TRY IT: Using the data below, return all lines in which "things" appears.

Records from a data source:
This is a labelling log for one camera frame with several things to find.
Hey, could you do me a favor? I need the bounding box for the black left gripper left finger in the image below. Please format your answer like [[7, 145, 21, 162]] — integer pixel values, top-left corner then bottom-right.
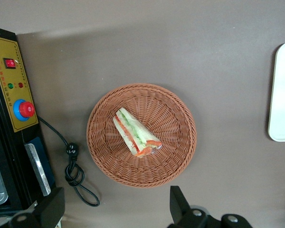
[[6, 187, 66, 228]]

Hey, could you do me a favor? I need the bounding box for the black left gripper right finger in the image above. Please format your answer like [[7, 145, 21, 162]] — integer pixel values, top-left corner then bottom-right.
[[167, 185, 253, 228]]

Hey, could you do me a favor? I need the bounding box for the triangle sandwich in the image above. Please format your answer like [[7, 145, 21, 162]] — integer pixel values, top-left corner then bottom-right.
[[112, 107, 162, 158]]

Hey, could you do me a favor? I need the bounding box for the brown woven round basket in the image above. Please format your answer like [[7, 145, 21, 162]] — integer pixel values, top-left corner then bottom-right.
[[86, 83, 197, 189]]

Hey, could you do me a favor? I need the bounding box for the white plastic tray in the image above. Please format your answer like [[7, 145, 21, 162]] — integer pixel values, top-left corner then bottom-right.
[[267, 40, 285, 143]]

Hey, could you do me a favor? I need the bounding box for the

==

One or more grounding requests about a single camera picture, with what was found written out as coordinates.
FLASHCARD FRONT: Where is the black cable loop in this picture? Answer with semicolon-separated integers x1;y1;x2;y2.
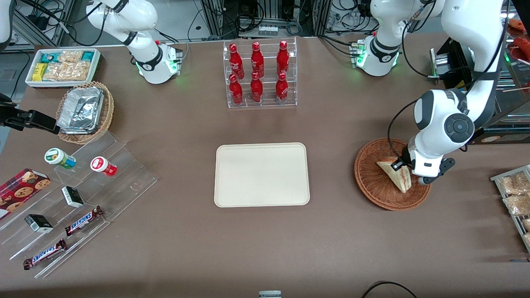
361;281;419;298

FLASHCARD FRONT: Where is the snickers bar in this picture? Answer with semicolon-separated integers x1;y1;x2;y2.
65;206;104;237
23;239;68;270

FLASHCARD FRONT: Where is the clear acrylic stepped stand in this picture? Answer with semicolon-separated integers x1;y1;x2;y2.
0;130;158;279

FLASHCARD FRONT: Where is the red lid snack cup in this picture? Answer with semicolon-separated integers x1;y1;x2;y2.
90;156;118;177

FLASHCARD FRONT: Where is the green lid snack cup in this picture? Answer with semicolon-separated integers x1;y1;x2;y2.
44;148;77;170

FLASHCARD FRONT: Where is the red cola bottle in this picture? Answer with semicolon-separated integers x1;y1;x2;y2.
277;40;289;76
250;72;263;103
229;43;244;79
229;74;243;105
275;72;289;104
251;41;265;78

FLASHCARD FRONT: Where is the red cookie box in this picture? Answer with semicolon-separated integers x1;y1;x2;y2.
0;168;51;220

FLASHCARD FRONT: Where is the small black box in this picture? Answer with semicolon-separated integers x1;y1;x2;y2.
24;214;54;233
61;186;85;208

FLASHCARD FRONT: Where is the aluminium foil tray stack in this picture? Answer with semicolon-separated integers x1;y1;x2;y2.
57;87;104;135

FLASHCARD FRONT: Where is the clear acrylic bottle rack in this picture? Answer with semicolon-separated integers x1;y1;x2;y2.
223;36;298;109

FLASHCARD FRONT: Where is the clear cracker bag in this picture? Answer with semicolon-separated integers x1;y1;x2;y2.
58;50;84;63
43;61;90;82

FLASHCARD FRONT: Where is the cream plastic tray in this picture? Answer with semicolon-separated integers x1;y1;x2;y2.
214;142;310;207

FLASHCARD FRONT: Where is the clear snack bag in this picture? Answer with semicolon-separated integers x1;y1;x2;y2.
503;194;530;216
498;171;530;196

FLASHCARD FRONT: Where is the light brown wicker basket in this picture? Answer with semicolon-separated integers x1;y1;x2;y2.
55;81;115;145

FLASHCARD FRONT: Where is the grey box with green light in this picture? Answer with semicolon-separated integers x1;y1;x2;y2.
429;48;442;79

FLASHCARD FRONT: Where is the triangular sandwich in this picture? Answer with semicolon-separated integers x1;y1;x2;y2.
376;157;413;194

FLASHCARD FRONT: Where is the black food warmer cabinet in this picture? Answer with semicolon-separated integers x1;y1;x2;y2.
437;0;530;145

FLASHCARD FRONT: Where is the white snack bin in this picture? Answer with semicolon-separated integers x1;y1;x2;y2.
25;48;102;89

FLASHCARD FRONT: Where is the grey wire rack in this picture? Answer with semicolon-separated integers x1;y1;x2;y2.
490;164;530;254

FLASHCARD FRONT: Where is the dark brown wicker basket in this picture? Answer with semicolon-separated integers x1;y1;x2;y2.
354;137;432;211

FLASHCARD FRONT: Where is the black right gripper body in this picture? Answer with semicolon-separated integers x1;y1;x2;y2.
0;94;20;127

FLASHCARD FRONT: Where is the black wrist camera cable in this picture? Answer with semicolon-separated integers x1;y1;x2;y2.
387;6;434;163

==

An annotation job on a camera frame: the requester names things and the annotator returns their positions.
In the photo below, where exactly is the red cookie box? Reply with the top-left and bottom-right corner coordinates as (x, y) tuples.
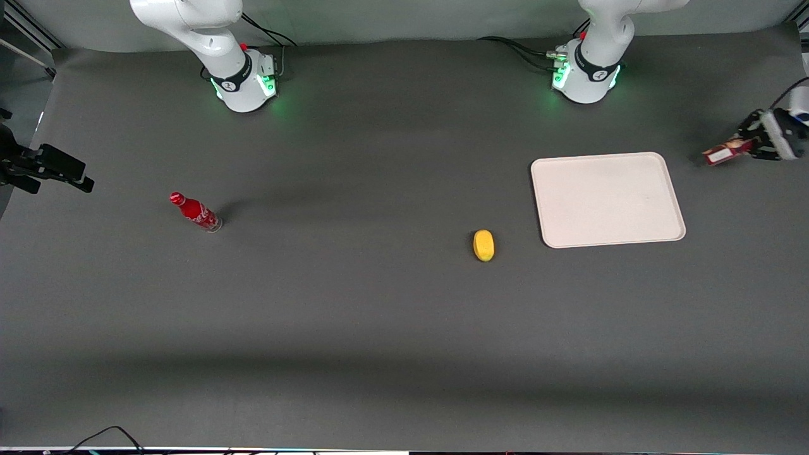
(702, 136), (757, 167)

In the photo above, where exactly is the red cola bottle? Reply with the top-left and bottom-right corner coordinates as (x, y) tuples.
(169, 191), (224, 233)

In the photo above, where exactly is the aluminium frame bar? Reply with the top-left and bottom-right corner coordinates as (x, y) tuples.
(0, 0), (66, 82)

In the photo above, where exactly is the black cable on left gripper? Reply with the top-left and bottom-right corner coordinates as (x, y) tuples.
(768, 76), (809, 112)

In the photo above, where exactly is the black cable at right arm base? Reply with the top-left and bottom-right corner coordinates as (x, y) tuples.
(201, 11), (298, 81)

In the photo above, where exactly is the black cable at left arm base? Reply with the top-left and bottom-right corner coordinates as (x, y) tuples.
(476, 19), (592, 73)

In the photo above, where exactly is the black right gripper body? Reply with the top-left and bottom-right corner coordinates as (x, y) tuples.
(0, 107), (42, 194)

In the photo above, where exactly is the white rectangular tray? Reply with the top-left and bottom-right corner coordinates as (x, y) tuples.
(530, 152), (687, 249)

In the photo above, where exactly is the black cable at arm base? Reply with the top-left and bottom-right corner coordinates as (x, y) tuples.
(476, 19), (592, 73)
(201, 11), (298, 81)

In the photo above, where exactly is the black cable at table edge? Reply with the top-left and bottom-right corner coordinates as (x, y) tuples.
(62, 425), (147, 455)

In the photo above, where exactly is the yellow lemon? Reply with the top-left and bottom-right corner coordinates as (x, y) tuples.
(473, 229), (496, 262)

WRITTEN REPLY:
This is a labelling log for one camera frame with several things to find.
An annotation job on a camera frame: the requester names things and the annotator returns their positions.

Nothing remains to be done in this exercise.